One of the most striking features of both the Lake and Leslie cases is the initial denial. Lake told Nebraska's highest court directly: "No, I did not" use AI. Leslie initially blamed document alteration. These denials are not aberrations — they reflect something deeper about the professional environment that the legal establishment has created around AI.

When the threat of career destruction hangs over every AI disclosure, attorneys are incentivized to lie. When the bar treats AI use as presumptively unethical rather than as a tool requiring verification, lawyers facing discipline calculate that honesty will be punished more harshly than denial.

The legal profession has not created a culture of responsible AI adoption. It has created a culture of fear and concealment — and then punishes attorneys for behaving exactly as that culture would predict.

What “Responsible AI Use” Actually Looks Like

University of Washington Law School Associate Dean Carla Wale, who is developing optional AI ethics training for law students, told NPR that the ethical rules "aren't completely settled." Her baseline standard: "You have to make sure it's correct."

That's true, and uncontroversial. Nobody is arguing that attorneys should submit unverified AI output. The question is whether the profession's response to these early-adoption failures — massive sanctions, license suspensions, public shaming at oral argument — is proportionate to the actual harm, or whether it reflects institutional self-interest dressed up as ethics enforcement.

Consider the double standard: Courts themselves have produced AI-assisted opinions containing errors. Federal judges, as Chief Justice Peterson himself acknowledged during Georgia's State of the Judiciary address, must "keep up" with AI because it "poses both risk and opportunity for the judicial system." The judiciary uses AI. The judiciary makes errors. The judiciary does not suspend its own members for those errors.

But when an attorney submits an imperfect AI-assisted brief, the machinery of professional discipline grinds into action — fines, suspensions, public reprimands, client fee awards, referrals to state bars. The asymmetry is not subtle.

The Gatekeeping Reality

The legal profession controls its own admission, its own discipline, and — through the judiciary — its own adjudication. This is an unusual degree of self-regulatory power for any industry. And when a technology emerges that threatens to democratize legal services — to let clients draft their own briefs, to let pro se litigants access competent legal analysis, to let smaller firms compete with BigLaw — the profession's regulatory apparatus has strong institutional incentives to treat that technology as dangerous.

The stated concern is client protection. The actual mechanism is career destruction for early adopters. The inevitable result is to slow AI adoption, preserve billable-hour economics, and maintain access barriers that serve attorneys far more than they serve the public.

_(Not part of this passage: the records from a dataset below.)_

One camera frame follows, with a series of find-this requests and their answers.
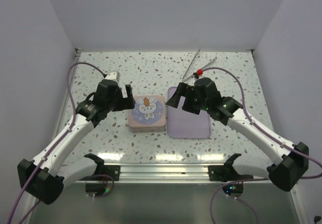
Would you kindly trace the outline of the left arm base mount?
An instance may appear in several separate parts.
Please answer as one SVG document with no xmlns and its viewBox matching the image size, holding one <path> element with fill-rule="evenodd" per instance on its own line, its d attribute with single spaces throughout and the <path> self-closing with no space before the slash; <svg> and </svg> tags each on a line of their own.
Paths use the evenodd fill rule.
<svg viewBox="0 0 322 224">
<path fill-rule="evenodd" d="M 86 193 L 93 198 L 100 198 L 112 192 L 119 177 L 119 165 L 101 165 L 97 167 L 93 175 L 84 177 L 82 180 L 86 182 Z"/>
</svg>

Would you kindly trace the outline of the lilac plastic tray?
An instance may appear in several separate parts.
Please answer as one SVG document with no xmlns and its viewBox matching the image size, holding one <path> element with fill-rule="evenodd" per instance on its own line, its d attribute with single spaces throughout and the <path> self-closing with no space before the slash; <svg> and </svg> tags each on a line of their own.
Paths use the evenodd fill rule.
<svg viewBox="0 0 322 224">
<path fill-rule="evenodd" d="M 185 98 L 177 108 L 167 106 L 167 134 L 171 138 L 206 139 L 211 135 L 210 117 L 205 111 L 199 115 L 182 110 Z"/>
</svg>

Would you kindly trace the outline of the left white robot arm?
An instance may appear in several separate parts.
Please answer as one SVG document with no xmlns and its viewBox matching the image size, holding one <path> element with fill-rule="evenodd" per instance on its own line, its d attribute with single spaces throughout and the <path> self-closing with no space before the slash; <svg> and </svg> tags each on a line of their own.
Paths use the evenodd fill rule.
<svg viewBox="0 0 322 224">
<path fill-rule="evenodd" d="M 62 193 L 65 178 L 58 175 L 62 164 L 78 143 L 90 133 L 109 112 L 133 109 L 135 100 L 130 84 L 127 96 L 113 80 L 99 82 L 95 92 L 80 102 L 63 131 L 37 156 L 23 159 L 17 166 L 22 190 L 45 204 L 52 204 Z"/>
</svg>

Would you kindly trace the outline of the metal tongs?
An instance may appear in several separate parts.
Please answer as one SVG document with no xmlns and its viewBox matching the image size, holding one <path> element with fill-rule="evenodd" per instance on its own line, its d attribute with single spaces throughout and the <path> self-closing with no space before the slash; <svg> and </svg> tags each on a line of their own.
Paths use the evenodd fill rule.
<svg viewBox="0 0 322 224">
<path fill-rule="evenodd" d="M 188 64 L 181 81 L 187 82 L 191 78 L 194 77 L 194 72 L 196 72 L 198 69 L 205 69 L 208 66 L 213 65 L 217 61 L 217 56 L 214 57 L 208 57 L 207 55 L 205 57 L 202 57 L 201 49 L 199 48 L 196 53 L 193 55 L 192 59 L 190 60 L 190 63 Z"/>
</svg>

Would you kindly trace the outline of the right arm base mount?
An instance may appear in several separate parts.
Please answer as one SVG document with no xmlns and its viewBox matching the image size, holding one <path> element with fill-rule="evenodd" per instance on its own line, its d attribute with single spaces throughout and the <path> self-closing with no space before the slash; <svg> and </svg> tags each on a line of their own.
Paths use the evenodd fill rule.
<svg viewBox="0 0 322 224">
<path fill-rule="evenodd" d="M 238 174 L 236 170 L 229 165 L 210 165 L 208 166 L 208 175 L 210 181 L 222 183 L 254 178 L 252 175 Z M 243 194 L 244 186 L 242 183 L 229 184 L 225 187 L 222 185 L 222 191 L 226 195 L 240 197 Z"/>
</svg>

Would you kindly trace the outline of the silver tin lid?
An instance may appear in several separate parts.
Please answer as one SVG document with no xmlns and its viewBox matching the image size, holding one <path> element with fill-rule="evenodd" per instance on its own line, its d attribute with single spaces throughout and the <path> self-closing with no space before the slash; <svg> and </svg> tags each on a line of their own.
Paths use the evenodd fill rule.
<svg viewBox="0 0 322 224">
<path fill-rule="evenodd" d="M 164 96 L 134 96 L 134 100 L 135 107 L 128 113 L 128 124 L 166 124 Z"/>
</svg>

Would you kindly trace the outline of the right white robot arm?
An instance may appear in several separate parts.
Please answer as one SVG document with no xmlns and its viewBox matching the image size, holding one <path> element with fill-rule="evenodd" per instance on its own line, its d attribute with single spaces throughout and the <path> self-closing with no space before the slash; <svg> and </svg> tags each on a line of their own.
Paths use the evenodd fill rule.
<svg viewBox="0 0 322 224">
<path fill-rule="evenodd" d="M 265 170 L 253 165 L 230 163 L 224 167 L 224 174 L 230 180 L 240 175 L 268 178 L 276 187 L 289 192 L 308 170 L 309 148 L 304 143 L 294 144 L 274 133 L 250 116 L 245 107 L 232 97 L 220 94 L 210 78 L 201 78 L 190 86 L 179 83 L 166 105 L 177 108 L 184 98 L 182 110 L 199 114 L 205 111 L 209 116 L 246 137 L 255 144 L 272 162 Z"/>
</svg>

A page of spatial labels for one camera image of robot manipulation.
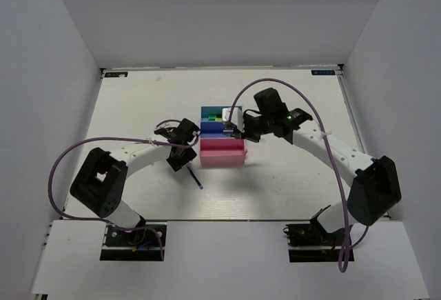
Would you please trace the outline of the blue ink pen refill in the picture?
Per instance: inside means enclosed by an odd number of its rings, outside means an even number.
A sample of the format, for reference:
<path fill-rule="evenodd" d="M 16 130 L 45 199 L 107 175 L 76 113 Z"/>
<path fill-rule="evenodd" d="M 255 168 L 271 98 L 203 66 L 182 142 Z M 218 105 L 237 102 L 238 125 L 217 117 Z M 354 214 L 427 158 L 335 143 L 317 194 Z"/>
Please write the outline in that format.
<path fill-rule="evenodd" d="M 202 183 L 199 181 L 199 179 L 198 179 L 198 177 L 196 176 L 195 172 L 193 171 L 191 165 L 190 165 L 190 164 L 187 164 L 186 167 L 187 167 L 187 170 L 189 171 L 191 177 L 192 177 L 193 180 L 196 182 L 197 186 L 198 186 L 201 190 L 203 190 L 204 187 L 203 187 Z"/>

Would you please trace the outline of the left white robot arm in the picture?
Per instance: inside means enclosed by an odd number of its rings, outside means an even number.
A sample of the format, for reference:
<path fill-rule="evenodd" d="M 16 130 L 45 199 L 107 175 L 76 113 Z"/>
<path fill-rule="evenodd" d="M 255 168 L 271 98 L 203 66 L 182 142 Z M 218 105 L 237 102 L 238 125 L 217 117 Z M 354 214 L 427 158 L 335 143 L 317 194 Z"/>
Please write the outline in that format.
<path fill-rule="evenodd" d="M 147 143 L 113 151 L 95 148 L 74 178 L 70 194 L 97 217 L 122 228 L 129 243 L 138 244 L 145 238 L 145 220 L 122 200 L 127 178 L 159 161 L 179 171 L 196 158 L 192 143 L 199 132 L 195 123 L 182 119 L 176 127 L 155 129 Z"/>

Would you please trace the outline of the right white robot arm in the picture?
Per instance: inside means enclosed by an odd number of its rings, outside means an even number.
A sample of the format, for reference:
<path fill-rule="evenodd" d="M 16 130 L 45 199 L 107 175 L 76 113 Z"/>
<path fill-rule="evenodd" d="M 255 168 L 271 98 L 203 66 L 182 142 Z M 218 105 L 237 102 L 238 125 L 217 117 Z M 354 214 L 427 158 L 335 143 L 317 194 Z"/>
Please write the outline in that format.
<path fill-rule="evenodd" d="M 331 169 L 337 169 L 338 180 L 349 187 L 344 203 L 327 206 L 311 220 L 312 238 L 321 244 L 331 241 L 336 231 L 360 223 L 372 226 L 397 204 L 402 194 L 396 165 L 383 156 L 376 159 L 327 134 L 313 117 L 300 108 L 289 110 L 273 88 L 254 96 L 256 112 L 239 112 L 241 138 L 258 142 L 264 134 L 273 134 L 301 148 Z"/>

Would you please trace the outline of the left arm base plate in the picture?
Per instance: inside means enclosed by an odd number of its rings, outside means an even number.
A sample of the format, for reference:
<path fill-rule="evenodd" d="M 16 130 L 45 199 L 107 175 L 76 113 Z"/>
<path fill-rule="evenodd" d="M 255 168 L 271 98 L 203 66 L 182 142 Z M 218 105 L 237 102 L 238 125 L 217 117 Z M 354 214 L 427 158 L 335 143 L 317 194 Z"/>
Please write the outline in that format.
<path fill-rule="evenodd" d="M 161 253 L 165 254 L 167 224 L 154 223 L 148 225 L 156 231 L 158 241 L 152 231 L 122 232 L 114 226 L 105 229 L 101 248 L 101 261 L 162 261 Z"/>

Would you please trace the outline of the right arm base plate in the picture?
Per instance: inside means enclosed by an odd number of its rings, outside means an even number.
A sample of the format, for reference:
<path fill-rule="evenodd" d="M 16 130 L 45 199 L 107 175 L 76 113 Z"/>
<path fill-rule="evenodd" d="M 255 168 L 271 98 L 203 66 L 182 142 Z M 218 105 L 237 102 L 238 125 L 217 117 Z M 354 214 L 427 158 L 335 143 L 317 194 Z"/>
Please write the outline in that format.
<path fill-rule="evenodd" d="M 292 223 L 286 224 L 283 232 L 290 263 L 338 262 L 345 238 L 343 229 L 323 235 L 309 223 Z"/>

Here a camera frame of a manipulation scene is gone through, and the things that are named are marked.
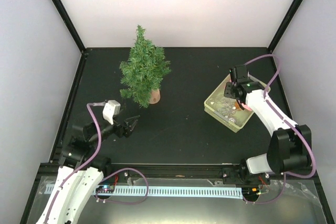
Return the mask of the green plastic basket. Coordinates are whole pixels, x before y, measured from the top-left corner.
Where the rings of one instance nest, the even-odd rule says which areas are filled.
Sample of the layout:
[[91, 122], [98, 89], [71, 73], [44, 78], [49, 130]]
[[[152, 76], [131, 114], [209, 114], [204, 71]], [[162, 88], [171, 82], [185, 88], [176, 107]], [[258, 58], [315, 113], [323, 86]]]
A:
[[217, 88], [204, 101], [204, 111], [237, 133], [241, 130], [254, 114], [253, 111], [242, 110], [236, 100], [224, 97], [227, 82], [231, 81], [230, 75], [217, 86]]

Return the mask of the small green christmas tree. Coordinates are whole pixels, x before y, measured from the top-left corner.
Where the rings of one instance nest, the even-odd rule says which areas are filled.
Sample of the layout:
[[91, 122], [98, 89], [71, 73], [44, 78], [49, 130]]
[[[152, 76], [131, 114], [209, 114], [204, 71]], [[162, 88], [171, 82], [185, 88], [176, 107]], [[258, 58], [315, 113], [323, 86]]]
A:
[[147, 39], [145, 33], [146, 29], [137, 25], [136, 39], [129, 57], [119, 67], [121, 84], [125, 86], [120, 90], [121, 97], [132, 99], [141, 108], [150, 105], [152, 92], [161, 89], [163, 78], [171, 72], [164, 48]]

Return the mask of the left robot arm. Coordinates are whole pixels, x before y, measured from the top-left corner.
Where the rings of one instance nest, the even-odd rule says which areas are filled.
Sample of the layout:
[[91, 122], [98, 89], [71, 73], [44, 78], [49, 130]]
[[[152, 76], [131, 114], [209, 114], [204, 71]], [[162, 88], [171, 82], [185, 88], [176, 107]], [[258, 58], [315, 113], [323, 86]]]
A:
[[37, 223], [77, 223], [89, 198], [100, 182], [113, 174], [111, 160], [100, 156], [102, 141], [115, 134], [129, 137], [138, 122], [138, 116], [99, 124], [90, 123], [72, 127], [70, 143], [61, 151], [55, 185], [47, 205]]

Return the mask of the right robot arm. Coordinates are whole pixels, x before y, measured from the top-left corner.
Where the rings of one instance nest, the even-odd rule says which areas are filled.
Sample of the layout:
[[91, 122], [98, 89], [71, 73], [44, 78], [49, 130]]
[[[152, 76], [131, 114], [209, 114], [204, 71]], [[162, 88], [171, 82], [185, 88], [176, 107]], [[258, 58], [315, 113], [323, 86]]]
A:
[[265, 154], [242, 161], [239, 179], [252, 183], [261, 173], [288, 174], [310, 178], [317, 170], [311, 149], [311, 130], [299, 125], [273, 102], [266, 87], [254, 81], [246, 65], [230, 68], [230, 81], [225, 85], [224, 96], [236, 100], [239, 107], [249, 107], [268, 130], [270, 142]]

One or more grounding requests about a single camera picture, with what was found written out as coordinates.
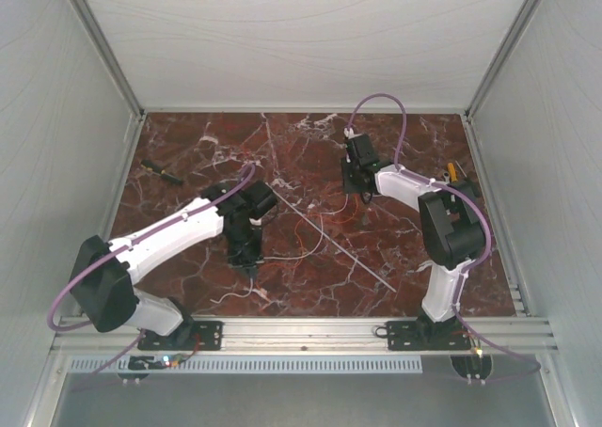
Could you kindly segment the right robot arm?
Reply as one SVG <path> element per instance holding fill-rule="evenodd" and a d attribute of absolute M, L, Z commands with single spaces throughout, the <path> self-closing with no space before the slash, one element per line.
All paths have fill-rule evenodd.
<path fill-rule="evenodd" d="M 429 260 L 429 285 L 414 322 L 417 341 L 434 350 L 455 329 L 459 298 L 469 270 L 491 249 L 491 231 L 467 181 L 440 182 L 382 160 L 366 134 L 344 131 L 343 190 L 363 203 L 375 195 L 392 198 L 420 214 Z"/>

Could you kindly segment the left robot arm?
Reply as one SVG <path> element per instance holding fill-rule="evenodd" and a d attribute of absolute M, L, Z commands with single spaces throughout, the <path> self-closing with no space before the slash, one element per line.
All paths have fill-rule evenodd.
<path fill-rule="evenodd" d="M 238 191 L 216 184 L 140 231 L 108 242 L 93 236 L 80 247 L 71 295 L 98 332 L 133 326 L 181 350 L 194 336 L 192 316 L 177 300 L 151 295 L 137 284 L 164 262 L 218 236 L 227 240 L 229 266 L 255 281 L 263 262 L 261 222 L 276 206 L 277 196 L 265 182 Z"/>

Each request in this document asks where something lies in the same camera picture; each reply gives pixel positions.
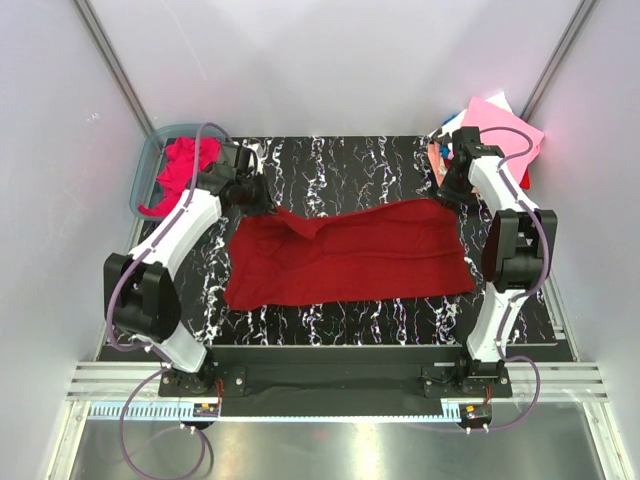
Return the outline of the dark red t shirt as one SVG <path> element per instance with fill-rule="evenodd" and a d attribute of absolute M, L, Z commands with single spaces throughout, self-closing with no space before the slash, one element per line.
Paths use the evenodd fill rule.
<path fill-rule="evenodd" d="M 433 199 L 304 218 L 244 218 L 229 246 L 233 310 L 464 294 L 475 288 L 456 215 Z"/>

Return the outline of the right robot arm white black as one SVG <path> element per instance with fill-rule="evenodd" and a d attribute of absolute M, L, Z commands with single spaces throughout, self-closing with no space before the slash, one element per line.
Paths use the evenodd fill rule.
<path fill-rule="evenodd" d="M 548 278 L 558 218 L 539 208 L 515 180 L 508 161 L 516 156 L 483 144 L 479 128 L 461 127 L 451 141 L 453 158 L 436 199 L 457 209 L 477 191 L 492 214 L 481 255 L 484 300 L 451 378 L 460 393 L 472 397 L 508 382 L 509 332 L 526 300 Z"/>

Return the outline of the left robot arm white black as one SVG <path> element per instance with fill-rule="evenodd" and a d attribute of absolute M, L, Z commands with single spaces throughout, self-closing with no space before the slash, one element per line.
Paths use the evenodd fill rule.
<path fill-rule="evenodd" d="M 220 382 L 212 353 L 181 320 L 174 279 L 187 254 L 227 210 L 274 212 L 263 156 L 257 143 L 222 144 L 212 164 L 189 175 L 177 205 L 153 233 L 128 254 L 113 253 L 104 263 L 105 320 L 111 344 L 125 351 L 113 333 L 131 335 L 132 349 L 156 353 L 167 371 L 196 396 L 210 393 Z"/>

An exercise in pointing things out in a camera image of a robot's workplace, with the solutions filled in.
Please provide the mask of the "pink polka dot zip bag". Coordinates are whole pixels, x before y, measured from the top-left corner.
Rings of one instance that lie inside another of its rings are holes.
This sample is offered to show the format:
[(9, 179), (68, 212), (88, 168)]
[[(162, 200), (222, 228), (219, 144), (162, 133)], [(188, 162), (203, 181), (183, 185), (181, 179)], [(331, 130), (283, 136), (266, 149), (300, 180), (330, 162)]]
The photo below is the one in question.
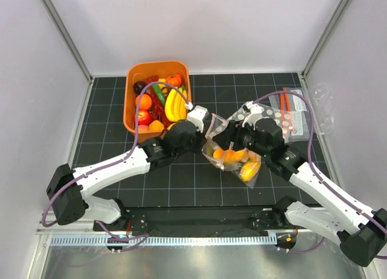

Greg Lake's client Jason Regan is now $52,000 poorer and has lost his custody appeal. Deborah Leslie's AI error may affect the outcome of a murder conviction appeal. These are real harms, and attorneys bear responsibility for them.

But the response — license suspension, State Bar grievances, public humiliation before the highest courts — is not calibrated to prevent harm. It is calibrated to send a message. And the message is: AI use in this profession will cost you everything.

That message serves the legal establishment. It does not serve the public.


Sources: WOWT (Omaha), Nebraska Public Media, divorce.law, FOX 5 Atlanta, CBS Atlanta, Atlanta News First, NPR, Georgia Public Broadcasting, Damien Charlotin hallucination tracker (damiencharlotin.com)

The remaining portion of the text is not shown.